Karol
Wieder sind einige Wochen vergangen und ich könnte mittlerweile fast sagen, ich sei wunschlos glücklich. Wären da nicht meine Mutter, dieser komische Mann und mein schlechtes Gewissen gegenüber Ruggero. Meine Mutter ist langsam von ihrem Trip runtergekommen und benimmt sich einigermassen normal. Immer wieder versuche ich herauszufinden, weshalb sie einige Monate so am Boden zerstört war. Aber sie blockt jedes Mal ab. Herr Ruiz habe ich ein paar Mal auf der Strasse angetroffen, habe ihn aber ignoriert. Gestern habe ich eine Nachricht von ihm bekommen, dass ich mich heute mit ihm treffen soll. Da ich diese Abmachung mit ihm abgeschlossen habe, muss ich wohl oder übel hingehen. Und ausserdem will ich immer noch herausfinden, was mit meiner Mutter los war. Beziehungsweise immer noch ist.

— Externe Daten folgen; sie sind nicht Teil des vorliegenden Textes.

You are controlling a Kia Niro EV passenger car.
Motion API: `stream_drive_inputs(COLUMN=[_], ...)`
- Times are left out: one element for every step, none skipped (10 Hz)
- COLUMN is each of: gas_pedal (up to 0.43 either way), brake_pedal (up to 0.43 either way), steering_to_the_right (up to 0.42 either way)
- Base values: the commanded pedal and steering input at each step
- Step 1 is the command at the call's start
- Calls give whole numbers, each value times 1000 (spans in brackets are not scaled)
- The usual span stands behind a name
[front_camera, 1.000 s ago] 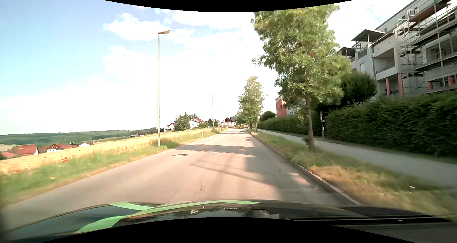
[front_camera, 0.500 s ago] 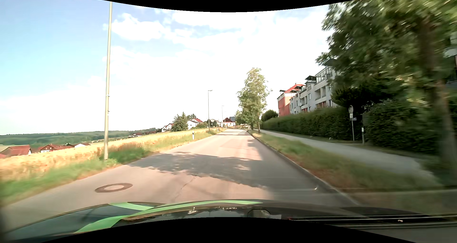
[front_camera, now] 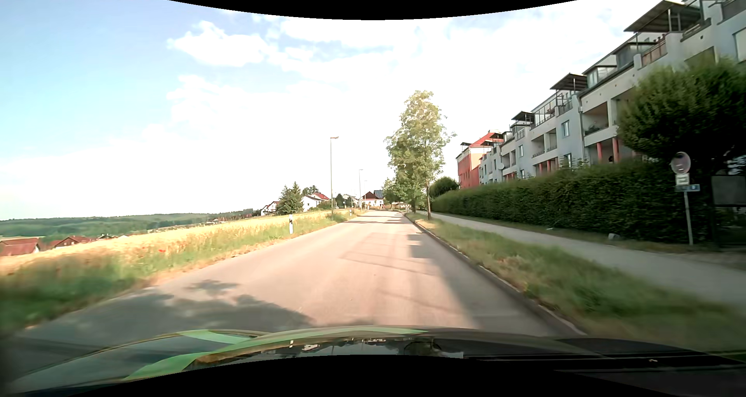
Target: Follow the waypoints while adhering to traffic rules and regulations
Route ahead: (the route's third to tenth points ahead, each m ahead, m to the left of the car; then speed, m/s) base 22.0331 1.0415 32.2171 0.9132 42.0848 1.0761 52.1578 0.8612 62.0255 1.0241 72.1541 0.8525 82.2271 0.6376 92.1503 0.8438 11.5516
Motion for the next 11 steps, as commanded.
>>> stream_drive_inputs(gas_pedal=[177, 169, 157, 150, 130, 98, 110, 130, 130, 157, 157], brake_pedal=[0, 0, 0, 0, 0, 0, 0, 0, 0, 0, 0], steering_to_the_right=[-2, -2, -2, -2, -2, -2, -2, -2, -2, -2, -2])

Ich biege um die Ecke und blicke zu dem Gebäude, in dem wir trainieren. Mit zielstrebigen Schritten laufe ich auf die Halle zu und blicke mich immer wieder um. Erleichtert darüber, endlich drinnen zu sein und die warme Luft zu spüren, stosse ich die Tür auf und mache mich direkt auf den Weg zur Garderobe. Eigentlich bin ich ein bisschen früh dran, aber es werden bestimmt schon einige da sein. Im Umkleideraum entdecke ich Chiara, Ana und Malena. Lächelnd begrüsse ich sie und stelle meine Tasche ab.

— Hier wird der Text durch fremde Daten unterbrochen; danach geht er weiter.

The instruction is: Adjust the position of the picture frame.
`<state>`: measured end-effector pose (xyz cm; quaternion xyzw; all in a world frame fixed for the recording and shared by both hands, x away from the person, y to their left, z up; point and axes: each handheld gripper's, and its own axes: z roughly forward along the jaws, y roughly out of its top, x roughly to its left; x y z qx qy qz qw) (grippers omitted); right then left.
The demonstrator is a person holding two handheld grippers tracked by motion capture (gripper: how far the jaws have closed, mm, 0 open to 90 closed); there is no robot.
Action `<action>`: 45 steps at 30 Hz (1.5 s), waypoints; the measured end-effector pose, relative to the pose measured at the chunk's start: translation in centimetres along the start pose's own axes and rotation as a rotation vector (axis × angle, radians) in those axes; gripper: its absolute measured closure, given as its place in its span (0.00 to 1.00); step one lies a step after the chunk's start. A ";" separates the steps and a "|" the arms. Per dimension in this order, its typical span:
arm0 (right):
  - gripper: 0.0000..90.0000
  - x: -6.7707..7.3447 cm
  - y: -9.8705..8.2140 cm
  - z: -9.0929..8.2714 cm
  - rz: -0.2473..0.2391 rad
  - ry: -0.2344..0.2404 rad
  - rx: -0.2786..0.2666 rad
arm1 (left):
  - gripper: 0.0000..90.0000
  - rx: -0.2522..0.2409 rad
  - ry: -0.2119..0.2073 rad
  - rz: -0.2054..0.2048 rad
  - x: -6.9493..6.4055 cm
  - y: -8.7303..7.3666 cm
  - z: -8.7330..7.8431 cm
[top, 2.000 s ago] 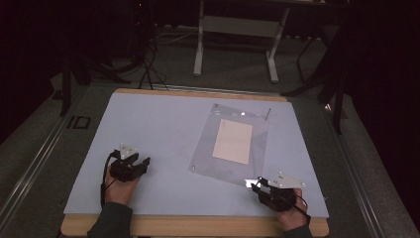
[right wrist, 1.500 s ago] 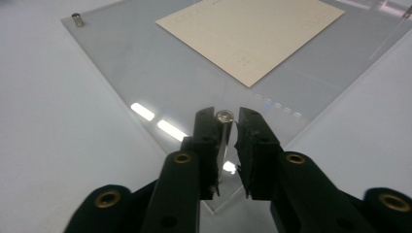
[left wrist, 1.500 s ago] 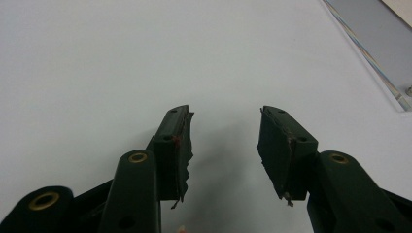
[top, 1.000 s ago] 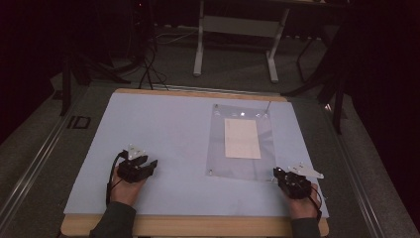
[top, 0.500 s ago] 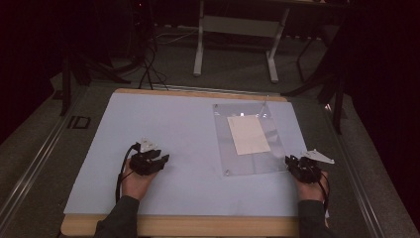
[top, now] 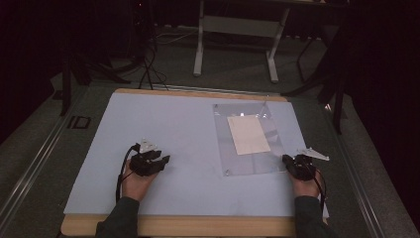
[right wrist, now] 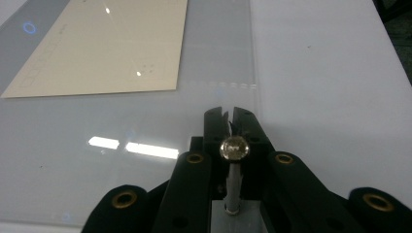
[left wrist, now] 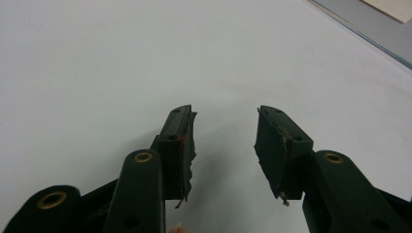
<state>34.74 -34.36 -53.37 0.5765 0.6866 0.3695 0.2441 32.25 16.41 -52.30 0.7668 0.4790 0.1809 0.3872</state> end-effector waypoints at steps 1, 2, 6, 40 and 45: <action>0.95 0.0 0.0 0.0 0.000 0.000 0.000 | 0.64 0.000 0.000 0.000 0.0 0.0 0.0; 0.94 0.1 0.0 0.0 -0.008 -0.014 -0.004 | 0.64 0.002 -0.001 0.006 -0.1 0.0 0.0; 0.70 0.2 0.1 0.2 -0.006 -0.084 -0.019 | 0.64 0.005 -0.001 0.008 -0.1 -0.1 0.0; 0.87 -0.2 0.7 0.9 -0.017 -0.072 0.014 | 0.62 0.019 -0.012 0.008 -0.3 -0.3 0.3; 0.92 -0.1 0.6 0.8 -0.060 -0.052 0.008 | 0.62 0.022 -0.011 0.008 -0.4 -0.3 0.4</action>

»Ich freue mich schon so auf die Tour«, sagt Malena. Ich nicke zustimmend und befreie mich von meinen Jacken.
Dann wird es still und jeder von uns hängt seinen eigenen Gedanken nach.

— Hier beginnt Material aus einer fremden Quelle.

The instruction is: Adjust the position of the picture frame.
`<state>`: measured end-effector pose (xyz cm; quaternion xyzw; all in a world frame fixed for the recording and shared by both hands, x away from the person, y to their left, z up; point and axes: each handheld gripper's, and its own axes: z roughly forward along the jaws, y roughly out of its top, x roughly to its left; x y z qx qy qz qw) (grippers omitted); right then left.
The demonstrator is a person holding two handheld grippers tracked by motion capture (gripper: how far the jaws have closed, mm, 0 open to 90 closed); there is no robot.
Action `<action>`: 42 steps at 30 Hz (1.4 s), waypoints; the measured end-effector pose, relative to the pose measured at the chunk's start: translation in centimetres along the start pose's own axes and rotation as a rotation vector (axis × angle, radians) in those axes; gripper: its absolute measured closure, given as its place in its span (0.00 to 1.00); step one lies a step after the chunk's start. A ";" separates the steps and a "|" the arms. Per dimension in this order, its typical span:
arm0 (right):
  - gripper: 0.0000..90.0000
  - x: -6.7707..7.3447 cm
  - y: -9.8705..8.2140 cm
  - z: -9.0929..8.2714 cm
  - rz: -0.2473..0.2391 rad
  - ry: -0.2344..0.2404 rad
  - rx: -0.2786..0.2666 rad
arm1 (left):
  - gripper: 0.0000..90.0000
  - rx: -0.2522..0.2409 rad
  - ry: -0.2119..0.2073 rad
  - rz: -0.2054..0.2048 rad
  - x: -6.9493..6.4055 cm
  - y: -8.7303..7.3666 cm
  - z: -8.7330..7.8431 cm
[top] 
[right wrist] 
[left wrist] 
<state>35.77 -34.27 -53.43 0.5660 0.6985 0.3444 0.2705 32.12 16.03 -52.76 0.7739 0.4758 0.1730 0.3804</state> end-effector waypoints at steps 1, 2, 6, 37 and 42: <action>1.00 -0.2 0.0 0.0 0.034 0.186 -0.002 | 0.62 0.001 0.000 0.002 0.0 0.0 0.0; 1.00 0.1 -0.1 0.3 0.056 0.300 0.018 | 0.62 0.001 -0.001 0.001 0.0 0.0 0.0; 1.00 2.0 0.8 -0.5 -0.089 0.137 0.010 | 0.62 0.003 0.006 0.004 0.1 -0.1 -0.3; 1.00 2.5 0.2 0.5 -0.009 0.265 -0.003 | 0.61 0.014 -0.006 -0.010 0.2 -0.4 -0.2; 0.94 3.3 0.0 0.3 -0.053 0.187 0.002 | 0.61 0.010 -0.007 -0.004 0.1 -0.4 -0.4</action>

Plötzlich wird die Tür aufgeschlagen. »Guten Morgen!«, höre ich Valentinas Stimme. Gleichzeitig drehen wir uns zu ihr um. Sie ist auch die Einzige, die am frühen Morgen schon so gute Laune haben kann.
»Sei bitte nicht so laut, es ist noch zu früh«, meldet sich eine andere Stimme zu Wort. Hinter ihr tritt Caro ein und hält sich stöhnend den Kopf. Die Arme ist seit einer Zeit erkältet. Valentina hält ihre Hände verteidigend in die Luft und beginnt ebenfalls sich ihre Jacke auszuziehen.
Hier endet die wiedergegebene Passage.